▶ _WORK INSTRUCTION_:
Repeat nothing but the lines below running from the one containing "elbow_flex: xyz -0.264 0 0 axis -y" to the one containing "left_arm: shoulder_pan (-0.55". Keep both end lines.

▶ _DATA BLOCK_:
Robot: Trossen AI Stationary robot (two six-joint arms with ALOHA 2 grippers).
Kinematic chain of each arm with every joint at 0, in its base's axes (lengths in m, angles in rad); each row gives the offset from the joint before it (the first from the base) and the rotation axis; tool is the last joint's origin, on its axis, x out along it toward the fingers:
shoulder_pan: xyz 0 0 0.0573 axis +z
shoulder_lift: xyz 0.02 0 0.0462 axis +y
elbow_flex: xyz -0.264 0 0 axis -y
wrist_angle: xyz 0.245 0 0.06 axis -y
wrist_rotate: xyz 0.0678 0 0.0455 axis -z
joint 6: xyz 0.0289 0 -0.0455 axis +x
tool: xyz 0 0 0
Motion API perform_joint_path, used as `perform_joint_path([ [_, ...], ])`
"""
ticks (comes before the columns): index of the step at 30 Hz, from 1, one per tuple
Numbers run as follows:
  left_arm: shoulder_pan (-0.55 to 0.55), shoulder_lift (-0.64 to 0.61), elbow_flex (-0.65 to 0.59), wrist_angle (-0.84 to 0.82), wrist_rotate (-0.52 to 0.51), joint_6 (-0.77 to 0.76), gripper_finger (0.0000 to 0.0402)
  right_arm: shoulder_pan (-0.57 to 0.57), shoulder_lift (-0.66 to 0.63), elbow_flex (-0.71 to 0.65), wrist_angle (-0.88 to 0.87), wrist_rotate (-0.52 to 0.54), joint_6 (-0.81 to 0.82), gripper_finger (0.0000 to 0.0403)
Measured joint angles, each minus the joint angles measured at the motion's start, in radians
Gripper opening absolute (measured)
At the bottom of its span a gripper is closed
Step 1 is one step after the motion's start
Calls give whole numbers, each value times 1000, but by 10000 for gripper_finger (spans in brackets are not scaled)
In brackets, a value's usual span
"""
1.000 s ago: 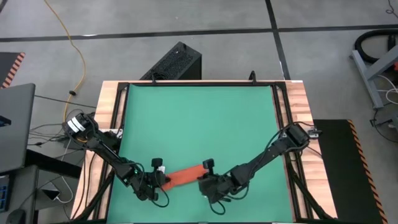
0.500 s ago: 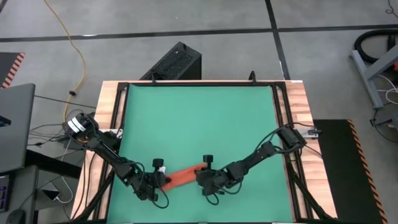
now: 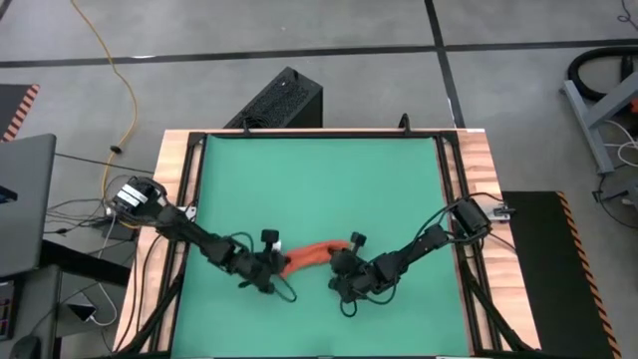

▶ _EXERCISE RESPONSE_:
elbow_flex: xyz -0.264 0 0 axis -y
wrist_angle: xyz 0.245 0 0.06 axis -y
wrist_rotate: xyz 0.0678 0 0.0455 axis -z
joint 6: xyz 0.0289 0 -0.0455 axis +x
tool: xyz 0 0 0
Motion API perform_joint_path, used as `perform_joint_path([ [_, ...], ])`
"""
ticks (comes before the columns): index of the step at 30 Hz, from 1, one per tuple
Numbers run as follows:
  left_arm: shoulder_pan (-0.55 to 0.55), shoulder_lift (-0.64 to 0.61), elbow_flex (-0.65 to 0.59), wrist_angle (-0.84 to 0.82), wrist_rotate (-0.52 to 0.51), joint_6 (-0.77 to 0.76), gripper_finger (0.0000 to 0.0402)

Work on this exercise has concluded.